In this post, I do a deep dive into some of the amazonwebshark WordPress MySQL database tables following the journey of a recent post.
Table of Contents
- Introduction
- WordPress Database 101
- wp_posts
- wp_term_relationships
- wp_term_taxonomy
- wp_terms
- wp_statistics_pages
- Summary
Introduction
In January I used Python and Matplotlib to create some visualisations using the WordPress amazonwebshark MySQL database.
Since then I’ve been doing a lot with Power BI at work, so I’ve created a Power BI connection to the amazonwebshark database to reacquaint myself with some features and experiment with a familiar dataset.
I talked about doing a views analysis in January’s post. While some of the 2022 data is missing, I can still accurately analyse 2023 data. I plan to measure:
- Total views for each post.
- Total views for each category.
I’ll use this post to examine some of the MySQL tables, and link back to it in future analysis posts.

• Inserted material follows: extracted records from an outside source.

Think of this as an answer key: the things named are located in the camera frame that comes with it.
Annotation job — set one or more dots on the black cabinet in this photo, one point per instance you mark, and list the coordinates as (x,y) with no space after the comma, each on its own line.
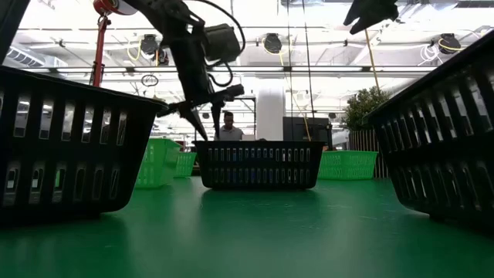
(297,129)

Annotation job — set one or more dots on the green table mat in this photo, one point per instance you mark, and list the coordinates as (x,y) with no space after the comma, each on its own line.
(247,231)

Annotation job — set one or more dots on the green plastic basket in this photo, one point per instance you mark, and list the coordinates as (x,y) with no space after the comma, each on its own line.
(158,170)
(186,166)
(347,170)

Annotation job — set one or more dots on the potted green plant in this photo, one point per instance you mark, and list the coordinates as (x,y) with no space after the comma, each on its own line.
(363,104)

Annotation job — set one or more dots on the red desk lamp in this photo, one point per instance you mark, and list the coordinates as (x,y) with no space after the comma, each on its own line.
(100,46)

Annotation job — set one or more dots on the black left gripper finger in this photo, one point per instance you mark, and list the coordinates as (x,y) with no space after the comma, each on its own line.
(217,116)
(196,121)

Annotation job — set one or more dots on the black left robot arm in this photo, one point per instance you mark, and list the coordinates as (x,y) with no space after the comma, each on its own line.
(166,15)

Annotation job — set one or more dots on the black metal frame stand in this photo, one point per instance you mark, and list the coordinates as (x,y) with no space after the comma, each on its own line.
(254,116)

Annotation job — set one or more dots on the person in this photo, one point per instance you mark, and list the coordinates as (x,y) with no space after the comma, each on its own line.
(228,133)

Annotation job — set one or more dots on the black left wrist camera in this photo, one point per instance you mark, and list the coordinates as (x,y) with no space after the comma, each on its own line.
(222,42)

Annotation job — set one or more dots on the black plastic basket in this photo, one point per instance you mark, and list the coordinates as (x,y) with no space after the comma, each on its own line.
(139,154)
(258,165)
(424,152)

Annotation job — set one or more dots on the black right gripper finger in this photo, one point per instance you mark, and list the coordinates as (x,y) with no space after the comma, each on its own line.
(378,13)
(353,11)

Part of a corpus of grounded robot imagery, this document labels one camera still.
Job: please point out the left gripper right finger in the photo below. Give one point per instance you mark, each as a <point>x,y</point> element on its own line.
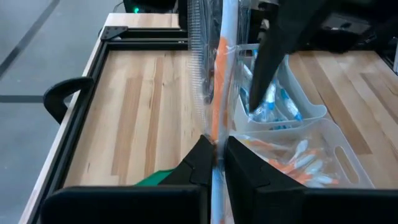
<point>258,193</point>

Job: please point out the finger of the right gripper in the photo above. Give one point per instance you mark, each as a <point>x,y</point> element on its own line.
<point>273,56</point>

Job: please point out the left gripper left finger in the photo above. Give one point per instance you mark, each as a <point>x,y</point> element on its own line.
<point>186,193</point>

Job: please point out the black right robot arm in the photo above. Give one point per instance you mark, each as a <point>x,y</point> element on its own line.
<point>149,4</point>

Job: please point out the green cloth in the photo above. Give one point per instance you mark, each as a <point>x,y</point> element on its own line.
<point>155,178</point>

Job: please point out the frosted plastic bin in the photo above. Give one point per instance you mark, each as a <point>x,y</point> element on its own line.
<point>311,109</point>

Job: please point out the clear plastic bin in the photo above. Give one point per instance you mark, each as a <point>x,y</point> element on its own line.
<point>357,146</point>

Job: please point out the black table frame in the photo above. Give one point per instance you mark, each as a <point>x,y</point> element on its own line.
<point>84,102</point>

Let’s begin with a brief WordPress database overview.
WordPress Database 101
In this section, I take a high-level view of a typical WordPress database and identify the tables I’ll need.
There’s plenty of great documentation online about typical WordPress installations. I’m particularly keen on The Ultimate Developer’s Guide to the WordPress Database by DeliciousBrains, which includes an in-depth tour of the various tables.
As for table relationships, this WordPress ERD shows object names, primary keys and relationship types:
I’ll be concentrating on these WordPress tables:
And the wp_statistics_pages
table used by WPStatistics.
I’ll examine each table in the context of a recent post: DBeaver OpenAI ChatGPT Integration.
wp_posts
In this section of my WordPress database deep dive, I examine the most important WordPress database table: wp_posts
.
Table Purpose
WordPress uses wp_posts
to manage a site’s content. Each row in the table is an event relating to a piece of content, like a post, page or attachment. Examples of these events in the context of a blog post are:
- Creating A New Draft: A new row is created with a
post_status
of draft. This row is the parent of all future activity for the blog post.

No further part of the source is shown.